Um ganho resultante do contexto da pandemia foi a que se tomou consciência da falta que faz uma escola, da falta que fazem os professores. A escola é um espaço de convivência fundamental para a construção de habilidades socioemocionais bem como da aprendizagem de ferramentas intelectuais imprescindíveis no mundo de hoje, para todos. Crianças pequenas, em particular, por conta de seus processos de aprendizagem e desenvolvimento em construção ainda insuficientes não sabem organizar suas vidas, quanto às suas necessidades de sobrevivência, e, tampouco sabem encontrar amigos para brincarem, para trocar experiências. A escola é um lugar privilegiado para isso e os professores são especialmente fundamentais para a promoção desses encontros entre crianças, para as rodas de conversa sobre as coisas da vida, sobre o ouvir e discutir histórias que tanto encantam as crianças.
Mas, uma relação professor – aluno só vale a pena ser for saudável, isto é, se estiver marcada por atitudes de cuidado, delicadeza, atenção e carinhos para com cada criança e para com todas as crianças. Todos nós guardamos em nossa saudade e reverência aqueles professores que nos ensinaram não só conteúdos escolares, mas que foram amáveis e respeitosos para conosco. Por igual, também nos lembramos, às vezes com amargura e ressentimento, aqueles que não souberam ser gentis, que foram brutos e fizeram comparações inadequadas e evitáveis, expondo-nos ao ridículo perante a classe. A importância de um professor e das imagens que deixam impregnadas em nós só é comparável à que temos em relação aos nossos pais. Daí ser fundamental que professores saibam ser educativos, mas gentis nas formas de fazê-lo. Nestes tempos de retorno à escola, é crucial que os professores saibam acolher os alunos, ouvir suas histórias e, quem sabe, sofrimentos, dificuldades ou perdas durante os tempos de confinamento social exigidos para o controle da pandemia. Pode ser que muitos alunos tenham ficado com ressentimentos quanto à falta que a escola lhes fez, pode ser que não saibam compreender os motivos disso. Que os professores possam recebê-los de volta com carinho e esperança, possam lhes explicar com palavras ou imagens que os alunos compreendam, sobretudo os da Escola de Educação Infantil.
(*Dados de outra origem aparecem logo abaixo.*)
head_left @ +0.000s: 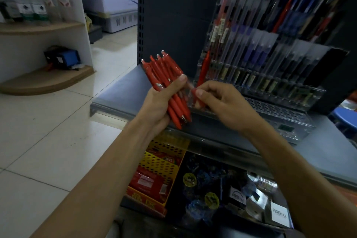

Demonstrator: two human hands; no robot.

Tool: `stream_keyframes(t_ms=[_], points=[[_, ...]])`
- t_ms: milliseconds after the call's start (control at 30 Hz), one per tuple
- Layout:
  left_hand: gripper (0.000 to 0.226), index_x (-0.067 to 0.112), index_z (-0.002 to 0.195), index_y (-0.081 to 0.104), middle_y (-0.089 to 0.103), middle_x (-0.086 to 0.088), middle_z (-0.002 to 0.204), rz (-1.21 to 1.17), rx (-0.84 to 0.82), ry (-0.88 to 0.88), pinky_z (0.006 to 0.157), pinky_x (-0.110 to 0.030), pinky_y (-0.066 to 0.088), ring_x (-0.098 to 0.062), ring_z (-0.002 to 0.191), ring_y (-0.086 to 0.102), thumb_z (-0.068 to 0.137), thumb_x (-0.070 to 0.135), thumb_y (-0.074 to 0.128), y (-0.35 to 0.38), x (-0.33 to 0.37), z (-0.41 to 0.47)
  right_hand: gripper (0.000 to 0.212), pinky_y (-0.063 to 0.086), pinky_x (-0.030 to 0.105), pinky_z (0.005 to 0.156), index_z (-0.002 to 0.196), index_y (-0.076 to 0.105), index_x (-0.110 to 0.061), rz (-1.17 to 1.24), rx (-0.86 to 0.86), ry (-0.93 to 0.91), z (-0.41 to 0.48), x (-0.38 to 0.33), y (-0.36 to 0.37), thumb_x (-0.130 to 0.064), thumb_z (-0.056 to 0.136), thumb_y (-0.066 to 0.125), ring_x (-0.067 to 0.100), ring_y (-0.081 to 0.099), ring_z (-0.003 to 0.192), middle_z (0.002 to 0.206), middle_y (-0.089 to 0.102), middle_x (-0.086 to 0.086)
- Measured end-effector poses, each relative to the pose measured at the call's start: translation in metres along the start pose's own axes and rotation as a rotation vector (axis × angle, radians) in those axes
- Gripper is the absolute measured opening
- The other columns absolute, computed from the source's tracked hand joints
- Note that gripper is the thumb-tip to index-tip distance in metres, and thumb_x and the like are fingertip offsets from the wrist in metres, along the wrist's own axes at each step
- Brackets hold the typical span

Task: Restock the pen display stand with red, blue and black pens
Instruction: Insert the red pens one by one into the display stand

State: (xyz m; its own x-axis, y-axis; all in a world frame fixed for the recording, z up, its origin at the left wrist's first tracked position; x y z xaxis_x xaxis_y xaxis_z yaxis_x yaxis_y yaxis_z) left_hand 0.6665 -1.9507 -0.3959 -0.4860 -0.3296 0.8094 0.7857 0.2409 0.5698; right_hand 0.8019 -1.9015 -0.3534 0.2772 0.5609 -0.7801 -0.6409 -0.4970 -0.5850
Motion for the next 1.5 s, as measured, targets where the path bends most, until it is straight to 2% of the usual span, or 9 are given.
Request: stream_keyframes(t_ms=[133,267,500,633,767,867,1033,1367,1500], points=[[0.007,0.013,0.085,0.061,0.061,0.0,0.072,-0.039,0.075,-0.024,0.062,-0.026,0.055,-0.014,0.064,0.062,0.086,0.018,0.067,-0.009,0.001,0.003,0.014,0.047,0.01,0.067,0.094,0.063,-0.014,0.115,0.127,0.014,0.003,-0.002,-0.011,-0.015,0.1,0.05,-0.001,0.065,0.072,0.08,0.073,-0.003],[0.016,0.014,0.089,0.061,0.062,0.001,0.072,-0.028,0.059,-0.056,0.061,-0.025,0.054,-0.013,0.065,0.063,0.079,0.022,0.071,-0.014,0.001,0.003,0.019,0.051,0.012,0.071,0.115,0.062,-0.01,0.08,0.263,0.005,0.007,-0.005,-0.017,-0.014,0.099,0.052,-0.003,0.068,0.077,0.084,0.074,-0.005],[0.016,0.015,0.088,0.062,0.063,0.002,0.071,-0.01,0.051,-0.083,0.061,-0.026,0.053,-0.013,0.065,0.064,0.078,0.024,0.072,-0.018,-0.001,0.003,0.003,0.059,0.044,0.076,0.095,0.061,-0.02,-0.038,0.448,0.062,0.025,0.0,-0.02,-0.018,0.093,0.062,0.018,0.069,0.079,0.084,0.068,0.003],[0.011,0.014,0.088,0.062,0.062,0.001,0.07,-0.018,0.059,-0.078,0.061,-0.025,0.054,-0.013,0.064,0.064,0.084,0.02,0.069,-0.018,-0.002,0.003,0.005,0.06,0.034,0.074,0.089,0.061,-0.019,-0.087,0.511,0.112,0.029,0.009,-0.016,-0.019,0.091,0.066,0.017,0.069,0.077,0.079,0.066,0.001],[0.009,0.013,0.087,0.062,0.062,0.001,0.069,-0.031,0.075,-0.074,0.062,-0.024,0.054,-0.013,0.064,0.063,0.084,0.018,0.069,-0.015,-0.002,0.004,0.008,0.046,0.015,0.06,0.088,0.062,-0.02,-0.251,0.509,0.124,0.028,0.012,-0.011,-0.027,0.089,0.068,0.002,0.059,0.067,0.073,0.062,-0.01],[0.006,0.014,0.088,0.063,0.062,0.0,0.071,-0.043,0.065,-0.089,0.063,-0.025,0.055,-0.014,0.066,0.064,0.085,0.016,0.068,-0.014,-0.003,0.004,0.011,0.052,0.027,0.071,0.079,0.062,-0.027,-0.372,0.449,0.159,0.028,0.014,-0.007,-0.03,0.085,0.071,0.001,0.058,0.067,0.067,0.059,-0.015],[0.01,0.015,0.094,0.063,0.066,-0.002,0.073,-0.033,0.021,-0.111,0.064,-0.027,0.057,-0.016,0.069,0.068,0.085,0.011,0.066,-0.011,-0.007,0.004,0.023,0.049,0.051,0.092,0.065,0.06,-0.032,-0.408,0.383,0.248,0.028,0.017,-0.003,-0.045,0.083,0.068,0.022,0.066,0.087,0.066,0.06,-0.015],[0.02,0.009,0.091,0.06,0.063,-0.004,0.069,-0.012,-0.06,-0.126,0.064,-0.025,0.056,-0.012,0.064,0.065,0.078,0.019,0.07,-0.003,-0.012,0.002,0.021,0.048,0.048,0.09,0.078,0.06,-0.027,-0.515,0.463,0.119,0.029,0.013,-0.002,-0.045,0.089,0.063,0.021,0.065,0.081,0.069,0.06,-0.009],[0.02,0.011,0.099,0.061,0.065,-0.003,0.072,-0.021,-0.084,-0.143,0.065,-0.026,0.055,-0.014,0.069,0.066,0.081,0.011,0.068,-0.001,-0.013,0.001,0.011,0.052,0.033,0.075,0.091,0.067,-0.022,-0.366,0.585,0.005,0.008,0.01,-0.001,-0.031,0.093,0.06,0.011,0.059,0.071,0.07,0.06,-0.01]])
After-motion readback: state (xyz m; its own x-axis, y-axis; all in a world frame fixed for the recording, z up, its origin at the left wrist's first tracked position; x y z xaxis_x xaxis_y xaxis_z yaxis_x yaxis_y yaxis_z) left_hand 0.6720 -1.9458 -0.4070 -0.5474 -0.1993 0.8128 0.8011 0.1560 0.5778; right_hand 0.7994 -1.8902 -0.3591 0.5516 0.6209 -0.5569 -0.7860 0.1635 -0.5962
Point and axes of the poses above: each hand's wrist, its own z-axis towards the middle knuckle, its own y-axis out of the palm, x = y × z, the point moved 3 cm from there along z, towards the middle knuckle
Amar e brincar são as duas principais linguagens de uma criança pequena e adultos são fontes especiais para o provimento delas.
Por tudo isso, é com muita alegria que festejo o dia do professor e saúdo com gratidão as pessoas e instituições que me permitiram abraçar esta profissão, uma profissão que tem marcado todos os dias de minha vida.
Parabéns aos professores e muito obrigado pelo bem que fazem aos seus alunos e às suas necessidades e direitos de receberem uma educação que lhes garanta um presente feliz e lhes assegure, ao mesmo tempo, um futuro auspicioso.